3. Add a little water, mix at low speed; repeat until dough forms one big ball.
4. Knead slightly with hands. Don’t overknead.
5. Split in half, cover (wrap in plastic wrap), and chill in refrigerator for at least 20 min.

Apple Filling:
6 c or 3 lb apples, peeled and sliced
2T flour (or tapioca flakes)
3/4 c brown sugar
1 t cinnamon
½ t nutmeg
¼ t each of mace, cloves, and allspice
1 T butter

Blueberry Filling:
¼ c four (or tapioca flakes)
1 c brown sugar
1 T butter
For Apple or Blueberry Pie:

Bake at 400 deg F, 40-50 min
1. Preheat oven and mix all ingredients except butter together. Let sit 15 min.
2. Lay rolled pie crust on bottom of pie pan. Pour in apple or blueberry mix.
3. Dot with butter.
4. Optional: Lay top crust over fruit. Sprinkle with sugar and cut small holes for venting.
5.  Bake

Rhubarb Filling:
4 c rhubarb, chopped
1/4 c flour
1 c brown sugar

For Rhubarb Pie:

Bake at 450 deg F, 15 min;  reduce to 350 deg F, bake 40-45 min
1.  Preheat oven and  mix flour and sugar in a small bowl. Keep rhubarb separate.
2.  Lay rolled pie crust on bottom of pie pan.  Spread 1/4 of sugar and flour onto bottom of pie crust, then the rhubard, then sprinkle the remaining sugar and flour on top.
3.  Roll out pie crust top and lay over the fruit filling.
4.  Optional:  Brush top of crust with milk and sprinkle with sugar.  Raw sugar or demarera sugar work well.
5.  Bake.


  1. I am so glad I found your site! I've been compiling my own recipes, and it's so refreshing/inspiring to find others. I've been loosely following Dr. Buchholz's diet for several years now with very good results. Last week, though, I decided to follow it strictly, as the migraines were coming too often again. I've had great success so far. :-D

    I love baking fruit pies, and so many of the recipes call for lemon. Have you found it best to omit the lemon completely? I've thought about substituting with white vinegar but not sure that would be a good flavor to taste in a pie. What are your thoughts on that?
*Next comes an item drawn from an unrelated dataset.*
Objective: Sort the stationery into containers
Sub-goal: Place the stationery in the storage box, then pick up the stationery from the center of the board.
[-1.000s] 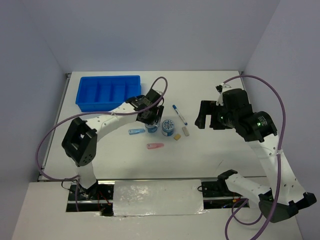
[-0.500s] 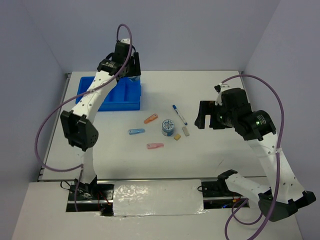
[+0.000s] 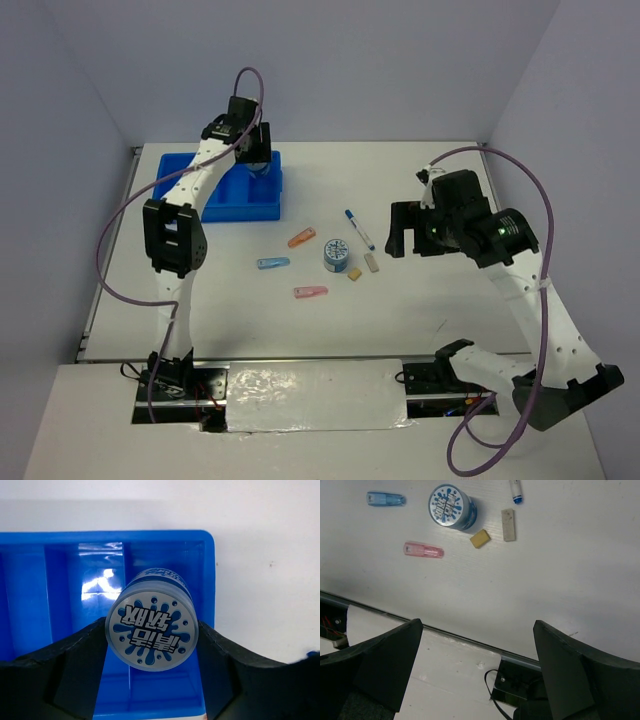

  2. Hi Christina. Thanks for your comment. I find it exciting, too, to find other people doing well on Dr B’s diet. Hurray! I love homemade pies, too.

    I’ve been following the diet pretty closely for over two years. Lemon, though, I’ve found to be fine. As a trade-off, ironically given your suggestion, I no longer use any white vinegar. It has worked well for me. I still don’t eat oranges, grapefruit, or pineapples, though. To answer your question, though, I don’t imagine white vinegar would taste good in a pie. However, to continue avoiding lemon juice, I think pies are fine simply leaving out lemon juice (my recipes don’t use it).

    Lemon juice is a good substitute for vinegar, as you’ve thought of in reverse. When eating out, I make my own dressing on the spot with lemon wedges, honey, olive oil, and salt and pepper. It’s tasty.